Jetzt wandte sich das Zentralkomitee [....] an die gesamten Organisationen
von SPD und Gewerkschaften, einschließlich ihrer Führungen. [...] Die
KPD hatte zwar am 30. Januar auf weitergehende Kampfaktionen gedrängt,
als ihre Anhänger zu leisten bereit waren. Aber sie scheute auch jetzt
genauso vor einer entscheidenden Aktion zurück [....]. Die KPD versuchte
allerdings, am 30. und 31. Januar Streiks auszulösen, die ihrem
Generalstreiksappell Nachdruck verliehen hätten. [...] Da zwischen 80 und
90% der eingeschriebenen Kommunisten zu jener Zeit erwerbslos waren, ist
es nicht verwunderlich, dass eine isolierte Aktion der KPD keinen
umfassenden Streik auslösen konnte.
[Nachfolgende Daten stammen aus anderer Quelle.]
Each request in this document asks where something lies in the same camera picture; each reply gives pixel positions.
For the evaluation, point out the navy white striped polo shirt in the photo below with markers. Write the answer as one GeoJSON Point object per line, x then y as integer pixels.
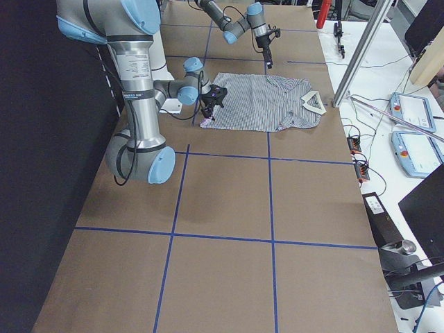
{"type": "Point", "coordinates": [265, 103]}

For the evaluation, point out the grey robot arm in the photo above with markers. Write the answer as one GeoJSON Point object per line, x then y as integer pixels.
{"type": "Point", "coordinates": [128, 28]}
{"type": "Point", "coordinates": [234, 24]}

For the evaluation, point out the black box with white label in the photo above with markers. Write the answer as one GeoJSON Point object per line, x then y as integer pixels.
{"type": "Point", "coordinates": [381, 224]}

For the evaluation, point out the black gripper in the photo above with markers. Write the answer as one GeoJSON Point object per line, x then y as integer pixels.
{"type": "Point", "coordinates": [209, 101]}
{"type": "Point", "coordinates": [261, 41]}

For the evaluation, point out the red cylinder object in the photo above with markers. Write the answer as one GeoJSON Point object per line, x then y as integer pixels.
{"type": "Point", "coordinates": [323, 13]}

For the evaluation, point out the blue tape grid line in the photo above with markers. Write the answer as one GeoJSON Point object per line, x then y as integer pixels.
{"type": "Point", "coordinates": [272, 235]}

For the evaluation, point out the blue teach pendant tablet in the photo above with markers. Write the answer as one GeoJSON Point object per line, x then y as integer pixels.
{"type": "Point", "coordinates": [413, 109]}

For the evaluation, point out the aluminium frame post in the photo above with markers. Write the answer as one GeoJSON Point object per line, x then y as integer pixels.
{"type": "Point", "coordinates": [376, 19]}

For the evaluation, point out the blue tape crossing line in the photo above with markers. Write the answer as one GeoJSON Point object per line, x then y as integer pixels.
{"type": "Point", "coordinates": [225, 238]}

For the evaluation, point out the black monitor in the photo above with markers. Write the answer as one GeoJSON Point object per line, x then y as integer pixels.
{"type": "Point", "coordinates": [422, 209]}

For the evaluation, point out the black hub with orange plugs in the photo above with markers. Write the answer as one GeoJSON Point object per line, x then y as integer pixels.
{"type": "Point", "coordinates": [354, 145]}

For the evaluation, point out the black tripod stick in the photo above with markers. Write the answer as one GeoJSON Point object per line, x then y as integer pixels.
{"type": "Point", "coordinates": [338, 31]}

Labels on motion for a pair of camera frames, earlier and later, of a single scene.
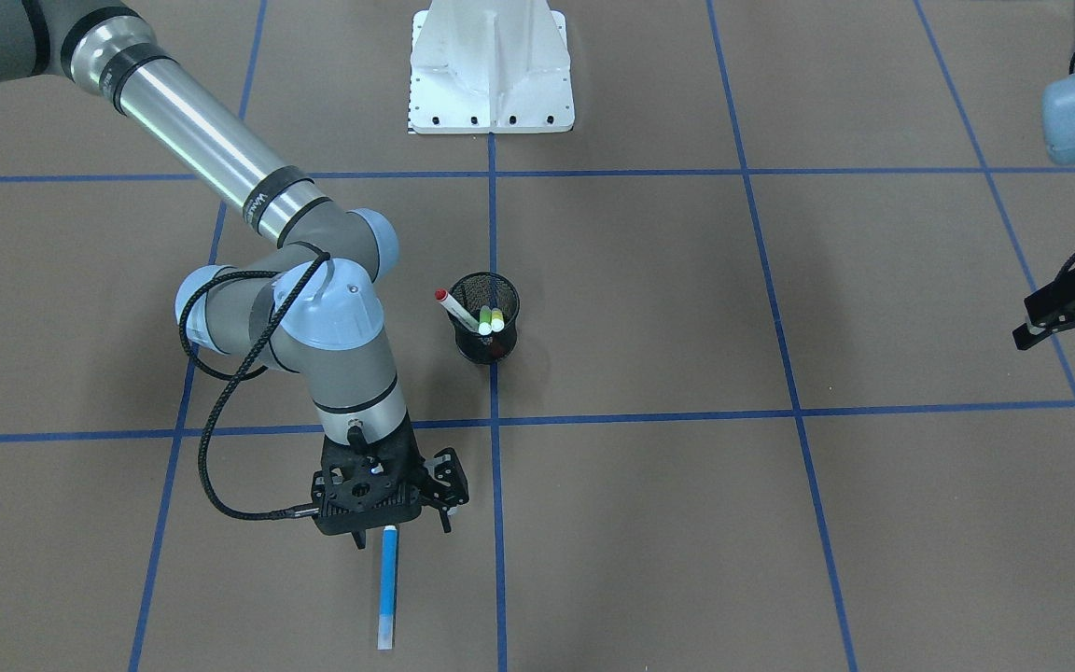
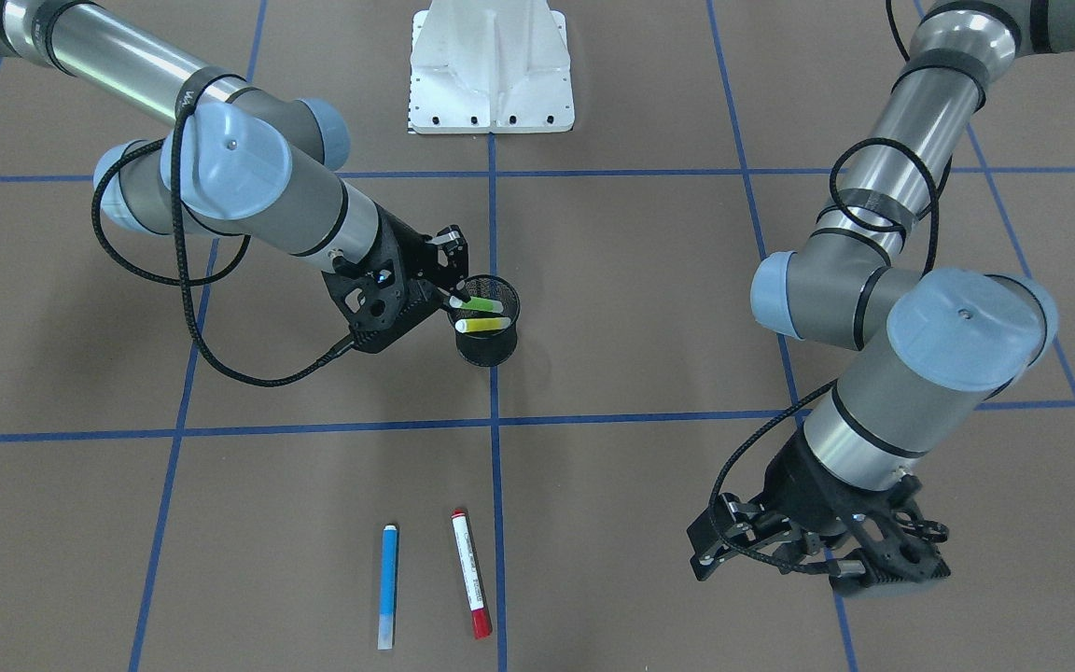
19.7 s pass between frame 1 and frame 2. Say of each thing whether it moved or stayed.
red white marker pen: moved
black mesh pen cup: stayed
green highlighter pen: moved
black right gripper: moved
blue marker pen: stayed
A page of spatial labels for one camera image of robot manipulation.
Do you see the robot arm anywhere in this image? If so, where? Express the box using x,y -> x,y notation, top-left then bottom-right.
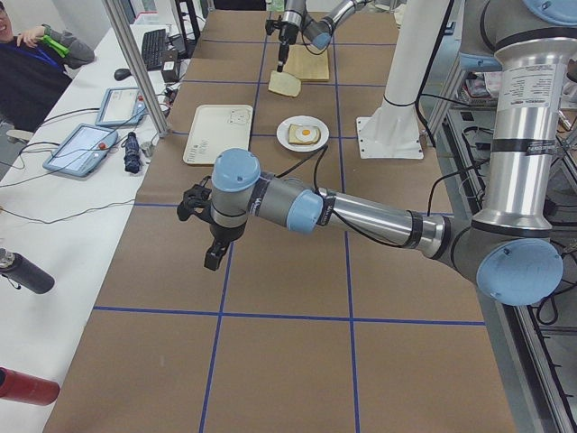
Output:
265,0 -> 370,72
201,1 -> 576,306

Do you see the black computer mouse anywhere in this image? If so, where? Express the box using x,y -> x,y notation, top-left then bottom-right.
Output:
114,69 -> 132,81

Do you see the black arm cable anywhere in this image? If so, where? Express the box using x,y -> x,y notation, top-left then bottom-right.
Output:
274,144 -> 490,247

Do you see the white round plate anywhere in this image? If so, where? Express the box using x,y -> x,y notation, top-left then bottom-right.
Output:
277,115 -> 329,152

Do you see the bread slice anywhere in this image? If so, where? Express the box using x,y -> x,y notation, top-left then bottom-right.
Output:
268,70 -> 301,97
288,124 -> 321,145

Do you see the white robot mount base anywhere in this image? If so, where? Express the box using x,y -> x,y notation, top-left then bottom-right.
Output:
357,0 -> 453,160

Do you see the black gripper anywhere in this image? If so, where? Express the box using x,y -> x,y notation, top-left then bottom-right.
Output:
277,22 -> 299,72
204,223 -> 246,271

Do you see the blue teach pendant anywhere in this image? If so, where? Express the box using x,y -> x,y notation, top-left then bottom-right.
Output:
95,88 -> 147,127
42,124 -> 118,178

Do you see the small black box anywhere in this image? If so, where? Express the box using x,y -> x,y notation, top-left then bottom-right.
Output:
161,60 -> 180,83

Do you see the cream bear serving tray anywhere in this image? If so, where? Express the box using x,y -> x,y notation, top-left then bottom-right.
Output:
182,105 -> 253,165

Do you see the wooden cutting board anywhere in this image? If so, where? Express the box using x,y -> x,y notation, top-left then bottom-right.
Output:
284,45 -> 330,82

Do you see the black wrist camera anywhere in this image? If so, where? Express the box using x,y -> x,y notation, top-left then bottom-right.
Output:
177,184 -> 212,223
265,18 -> 282,35

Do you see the near blue teach pendant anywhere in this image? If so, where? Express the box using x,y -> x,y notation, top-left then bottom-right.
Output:
42,124 -> 118,178

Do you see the seated person in black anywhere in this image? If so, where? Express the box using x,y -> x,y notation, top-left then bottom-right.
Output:
1,7 -> 96,133

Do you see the red bottle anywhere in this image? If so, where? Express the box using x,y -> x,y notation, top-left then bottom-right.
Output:
1,367 -> 60,406

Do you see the aluminium frame post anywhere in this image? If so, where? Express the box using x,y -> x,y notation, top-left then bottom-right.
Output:
103,0 -> 169,138

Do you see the far blue teach pendant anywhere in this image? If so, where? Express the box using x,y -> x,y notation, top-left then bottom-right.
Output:
95,88 -> 147,127

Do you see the black keyboard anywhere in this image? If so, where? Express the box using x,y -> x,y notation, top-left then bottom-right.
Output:
141,29 -> 167,70

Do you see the fried egg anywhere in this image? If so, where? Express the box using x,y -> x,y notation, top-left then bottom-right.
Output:
295,126 -> 317,141

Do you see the black water bottle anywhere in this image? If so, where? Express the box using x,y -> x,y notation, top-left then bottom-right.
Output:
1,248 -> 55,294

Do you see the green hand-held tool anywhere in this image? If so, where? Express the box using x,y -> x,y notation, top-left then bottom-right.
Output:
41,35 -> 69,58

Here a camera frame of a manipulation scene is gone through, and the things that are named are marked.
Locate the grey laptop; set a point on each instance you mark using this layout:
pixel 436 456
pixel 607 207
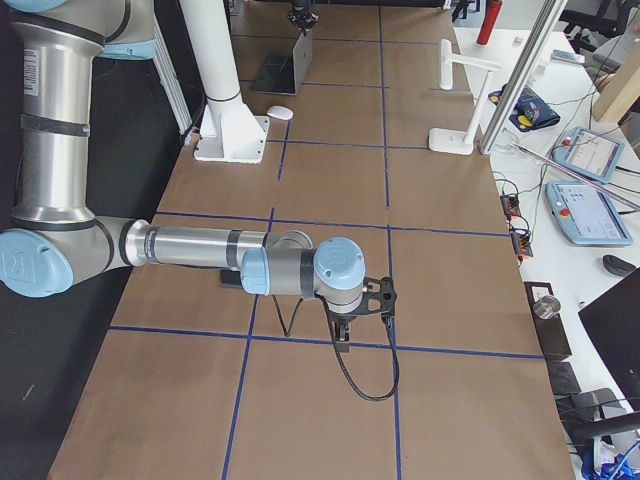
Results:
pixel 284 74

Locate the navy space pattern pouch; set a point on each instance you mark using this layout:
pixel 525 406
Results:
pixel 532 113

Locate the black computer mouse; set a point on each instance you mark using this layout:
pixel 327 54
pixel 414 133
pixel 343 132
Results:
pixel 616 266

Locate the black usb hub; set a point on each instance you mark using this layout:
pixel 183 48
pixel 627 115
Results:
pixel 521 241
pixel 511 205

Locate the white wireless mouse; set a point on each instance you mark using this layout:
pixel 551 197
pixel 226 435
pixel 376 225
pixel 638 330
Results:
pixel 280 113

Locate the far blue teach pendant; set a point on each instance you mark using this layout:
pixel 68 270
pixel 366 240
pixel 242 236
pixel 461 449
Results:
pixel 588 153

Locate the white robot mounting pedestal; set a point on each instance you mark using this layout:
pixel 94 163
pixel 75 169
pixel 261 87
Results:
pixel 229 131

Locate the aluminium frame post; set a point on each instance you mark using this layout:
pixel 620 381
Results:
pixel 524 67

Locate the blue teach pendant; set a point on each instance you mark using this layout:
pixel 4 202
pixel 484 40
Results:
pixel 585 216
pixel 588 153

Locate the white desk lamp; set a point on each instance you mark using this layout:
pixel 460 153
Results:
pixel 455 123

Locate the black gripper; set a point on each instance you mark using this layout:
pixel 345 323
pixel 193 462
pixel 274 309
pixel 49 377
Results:
pixel 341 315
pixel 300 16

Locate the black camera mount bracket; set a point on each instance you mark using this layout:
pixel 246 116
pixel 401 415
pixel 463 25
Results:
pixel 378 297

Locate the near blue teach pendant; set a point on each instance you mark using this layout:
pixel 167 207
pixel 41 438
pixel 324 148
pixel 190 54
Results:
pixel 585 216

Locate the red cylinder bottle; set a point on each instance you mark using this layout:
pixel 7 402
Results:
pixel 492 11

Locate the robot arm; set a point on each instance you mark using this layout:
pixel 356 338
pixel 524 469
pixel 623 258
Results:
pixel 301 5
pixel 134 170

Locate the metal cup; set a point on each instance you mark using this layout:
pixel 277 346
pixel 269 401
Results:
pixel 546 307

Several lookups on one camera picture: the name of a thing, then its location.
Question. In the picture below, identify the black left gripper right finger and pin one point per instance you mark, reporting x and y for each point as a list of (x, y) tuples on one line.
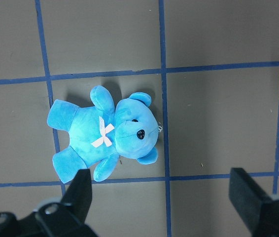
[(258, 210)]

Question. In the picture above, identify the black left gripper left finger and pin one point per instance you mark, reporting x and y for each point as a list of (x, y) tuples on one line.
[(65, 218)]

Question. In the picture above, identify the blue teddy bear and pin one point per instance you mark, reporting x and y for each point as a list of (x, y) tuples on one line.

Dennoch bleibt die vollkommene
Wirkungslosigkeit der Aufrufe auch in solchen Betrieben, in denen die
kommunistischen Betriebsräte über sichere Mehrheiten verfügten,
erklärungsbedürftig.
Es scheint, dass der ZK-Appell an SPD und ADGB zum gemeinsamen
Generalstreik die kommunistischen Arbeiter eher gelähmt als mobilisiert
hat; denn ihren wurde suggeriert, dass ein gemeinsamer Streikbeschluss
aller Richtungen möglich und wünschenswert sei. [...] Die Führung der
KPD hatte mit ihrem Einheitsfrontappell zwar den ‚'schwarzen Peter' an
die SPD weitergeschoben, sich aber gleichzeitig an deren Strategie
gebunden. Somit machten beide Fraktionen der Arbeiterbewegung ihre
Handlungsfähigkeit von externen Faktoren abhängig: die SPD wollte erst
bei einem offensichtlichen Verfassungsbruch der Regierung Hitler zu
außerparlamentarischen Mitteln greifen; die KPD abwarten, ob die
sozialdemokratische Führung, die sie jahrelang als 'Sozialfaschisten'
angegriffen hatte, sich zu gemeinsamem Vorgehen durchrang.
(aus:
Peukert,
Detlev (1980), S.30-35, gekürzt)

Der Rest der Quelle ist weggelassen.